Only those lines in the data below from the line containing "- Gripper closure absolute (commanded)" through the line containing "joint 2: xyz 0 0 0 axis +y", both included, should be restated word for word.

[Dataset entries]
^^^^^^^^^^^^^^^^

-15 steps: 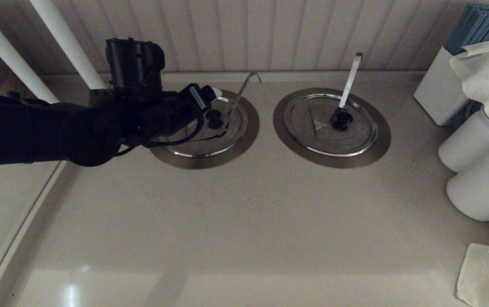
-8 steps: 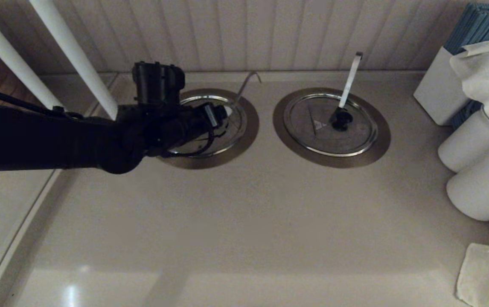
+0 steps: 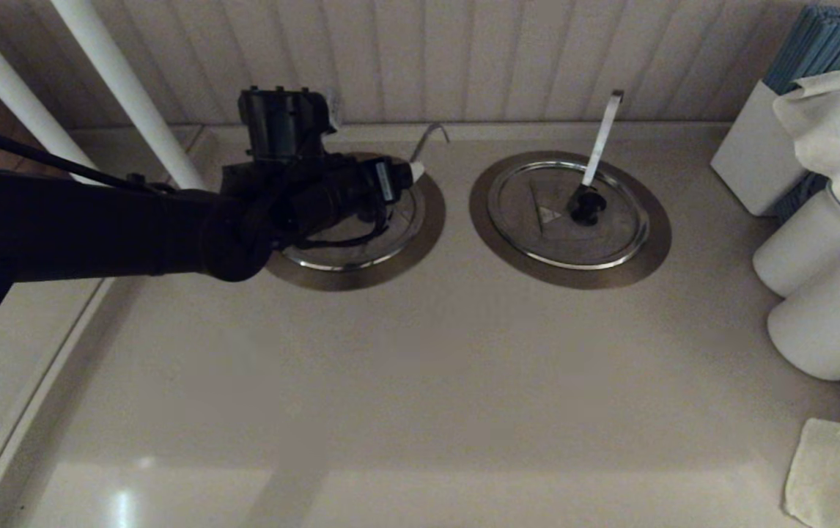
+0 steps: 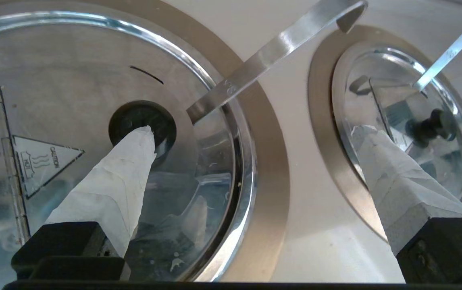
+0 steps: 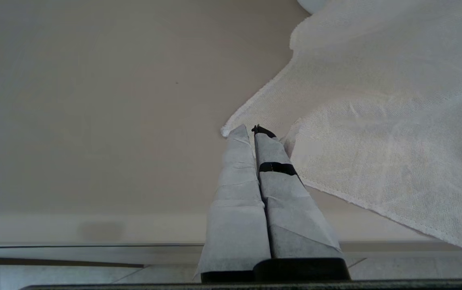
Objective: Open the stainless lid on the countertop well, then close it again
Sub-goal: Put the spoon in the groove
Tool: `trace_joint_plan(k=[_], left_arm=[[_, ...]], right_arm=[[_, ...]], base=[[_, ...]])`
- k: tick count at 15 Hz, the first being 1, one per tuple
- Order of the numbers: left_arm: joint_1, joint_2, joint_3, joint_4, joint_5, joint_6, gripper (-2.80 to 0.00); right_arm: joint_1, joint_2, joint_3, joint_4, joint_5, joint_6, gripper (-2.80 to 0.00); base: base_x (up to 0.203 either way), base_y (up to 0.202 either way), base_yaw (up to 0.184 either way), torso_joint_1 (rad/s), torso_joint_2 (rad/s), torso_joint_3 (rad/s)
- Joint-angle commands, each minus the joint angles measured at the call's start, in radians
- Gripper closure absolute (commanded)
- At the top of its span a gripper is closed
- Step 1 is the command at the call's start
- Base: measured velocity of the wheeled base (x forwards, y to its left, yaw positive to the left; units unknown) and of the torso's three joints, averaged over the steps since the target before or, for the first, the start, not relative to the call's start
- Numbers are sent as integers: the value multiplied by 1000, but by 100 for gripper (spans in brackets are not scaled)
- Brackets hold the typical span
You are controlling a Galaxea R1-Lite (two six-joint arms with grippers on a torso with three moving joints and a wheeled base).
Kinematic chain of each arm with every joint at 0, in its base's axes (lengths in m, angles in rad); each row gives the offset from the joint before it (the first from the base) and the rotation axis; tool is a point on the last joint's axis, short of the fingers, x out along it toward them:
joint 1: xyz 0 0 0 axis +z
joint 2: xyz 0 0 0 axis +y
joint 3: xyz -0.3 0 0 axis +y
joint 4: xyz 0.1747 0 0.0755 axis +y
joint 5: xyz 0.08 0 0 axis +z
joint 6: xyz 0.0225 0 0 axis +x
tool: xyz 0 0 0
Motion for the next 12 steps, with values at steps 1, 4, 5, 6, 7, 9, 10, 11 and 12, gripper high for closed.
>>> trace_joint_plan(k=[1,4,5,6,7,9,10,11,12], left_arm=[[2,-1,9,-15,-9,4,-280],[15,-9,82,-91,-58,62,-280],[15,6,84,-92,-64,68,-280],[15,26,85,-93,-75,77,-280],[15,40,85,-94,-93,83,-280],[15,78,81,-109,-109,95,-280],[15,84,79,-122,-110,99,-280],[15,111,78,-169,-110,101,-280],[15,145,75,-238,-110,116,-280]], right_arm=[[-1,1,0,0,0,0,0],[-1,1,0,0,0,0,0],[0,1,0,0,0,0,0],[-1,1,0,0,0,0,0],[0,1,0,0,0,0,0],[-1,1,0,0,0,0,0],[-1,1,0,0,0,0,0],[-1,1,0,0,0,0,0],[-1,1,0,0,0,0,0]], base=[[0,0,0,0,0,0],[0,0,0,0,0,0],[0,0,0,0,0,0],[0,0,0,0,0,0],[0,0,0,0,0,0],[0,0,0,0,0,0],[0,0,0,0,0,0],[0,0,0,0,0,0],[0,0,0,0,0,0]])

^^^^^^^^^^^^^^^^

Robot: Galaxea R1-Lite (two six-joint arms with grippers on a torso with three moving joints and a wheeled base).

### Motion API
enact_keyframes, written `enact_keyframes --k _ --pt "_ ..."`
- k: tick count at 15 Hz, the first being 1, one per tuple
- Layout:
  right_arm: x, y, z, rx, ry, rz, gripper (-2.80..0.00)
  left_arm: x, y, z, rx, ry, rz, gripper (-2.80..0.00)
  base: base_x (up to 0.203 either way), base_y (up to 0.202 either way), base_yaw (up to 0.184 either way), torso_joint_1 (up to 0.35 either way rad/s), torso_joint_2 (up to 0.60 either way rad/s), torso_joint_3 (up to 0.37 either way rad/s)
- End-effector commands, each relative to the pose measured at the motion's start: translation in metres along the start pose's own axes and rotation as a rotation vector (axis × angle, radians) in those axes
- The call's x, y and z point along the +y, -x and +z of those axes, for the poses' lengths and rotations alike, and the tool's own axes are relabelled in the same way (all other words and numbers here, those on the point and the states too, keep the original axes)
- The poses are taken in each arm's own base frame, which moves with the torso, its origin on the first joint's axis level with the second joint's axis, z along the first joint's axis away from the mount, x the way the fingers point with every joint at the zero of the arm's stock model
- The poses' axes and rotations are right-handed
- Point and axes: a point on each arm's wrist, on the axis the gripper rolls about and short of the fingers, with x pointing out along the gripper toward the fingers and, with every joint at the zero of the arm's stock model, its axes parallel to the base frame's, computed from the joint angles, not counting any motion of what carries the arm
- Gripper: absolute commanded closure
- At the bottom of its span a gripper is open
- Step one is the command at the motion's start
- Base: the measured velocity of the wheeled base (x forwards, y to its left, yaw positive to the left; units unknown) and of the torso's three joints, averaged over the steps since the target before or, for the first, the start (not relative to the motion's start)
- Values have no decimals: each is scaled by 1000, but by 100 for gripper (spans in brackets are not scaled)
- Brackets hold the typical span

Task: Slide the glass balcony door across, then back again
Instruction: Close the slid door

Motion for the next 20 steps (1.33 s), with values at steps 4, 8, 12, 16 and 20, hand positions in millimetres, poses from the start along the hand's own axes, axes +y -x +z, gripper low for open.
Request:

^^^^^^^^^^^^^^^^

### Solution to this problem
- Gripper closure absolute (commanded)
- At the top of its span a gripper is closed
- Step 1 is the command at the call's start
- Base: measured velocity of the wheeled base (x forwards, y to its left, yaw positive to the left; units unknown) and of the torso's three joints, averaged over the steps since the target before or, for the first, the start, not relative to the call's start
- Numbers are sent as integers: the value multiplied by 1000, but by 100 for gripper (spans in brackets are not scaled)
- Brackets hold the typical span
You are controlling a Galaxea R1-Lite (two six-joint arms with grippers on a torso with three moving joints and a wheeled base).
Kinematic chain of each arm with every joint at 0, in its base's axes (lengths in m, angles in rad); each row gives the offset from the joint before it (the first from the base) and the rotation axis; tool is a point on the last joint's axis, short of the fingers, x out along it toward them:
joint 1: xyz 0 0 0 axis +z
joint 2: xyz 0 0 0 axis +y

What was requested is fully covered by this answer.